— Data extracted from a collection —
= = = = =

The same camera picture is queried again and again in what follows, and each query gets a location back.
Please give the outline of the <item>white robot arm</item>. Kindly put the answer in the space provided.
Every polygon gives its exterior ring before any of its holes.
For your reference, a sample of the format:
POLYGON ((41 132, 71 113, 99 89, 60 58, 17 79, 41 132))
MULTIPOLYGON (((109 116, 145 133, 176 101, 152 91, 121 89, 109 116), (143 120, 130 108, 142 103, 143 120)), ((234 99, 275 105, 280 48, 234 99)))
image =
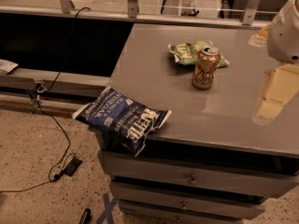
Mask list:
POLYGON ((288 0, 270 24, 249 39, 254 47, 267 47, 278 66, 266 71, 253 122, 273 121, 299 92, 299 0, 288 0))

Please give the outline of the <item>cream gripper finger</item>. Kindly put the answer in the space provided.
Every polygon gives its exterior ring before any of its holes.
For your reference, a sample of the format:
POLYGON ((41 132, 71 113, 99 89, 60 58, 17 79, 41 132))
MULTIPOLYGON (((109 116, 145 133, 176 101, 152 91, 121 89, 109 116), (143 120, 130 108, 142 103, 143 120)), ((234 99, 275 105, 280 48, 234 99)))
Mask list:
POLYGON ((299 65, 280 63, 263 74, 252 121, 265 125, 273 121, 299 92, 299 65))
POLYGON ((249 44, 254 47, 266 47, 267 46, 267 38, 269 34, 270 25, 267 24, 263 27, 258 33, 254 34, 249 39, 249 44))

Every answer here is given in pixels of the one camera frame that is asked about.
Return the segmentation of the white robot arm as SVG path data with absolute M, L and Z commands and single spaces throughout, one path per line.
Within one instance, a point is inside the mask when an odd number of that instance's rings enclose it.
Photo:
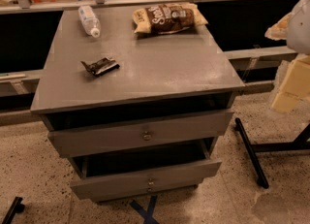
M 264 35 L 275 41 L 285 40 L 287 47 L 297 52 L 271 104 L 277 112 L 290 112 L 299 100 L 310 95 L 310 0 L 299 0 Z

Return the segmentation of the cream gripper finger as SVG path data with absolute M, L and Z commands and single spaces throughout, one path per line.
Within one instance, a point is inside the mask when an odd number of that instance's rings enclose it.
M 310 96 L 310 55 L 299 54 L 293 60 L 272 101 L 271 108 L 280 113 L 290 112 L 299 100 Z
M 277 23 L 269 27 L 264 33 L 264 36 L 274 41 L 286 40 L 290 15 L 291 14 L 286 14 Z

= = = = =

— PROBLEM TO SOLVE —
A single number is expected: how many lines in the records contain the string "robot".

— EXERCISE ANSWER —
2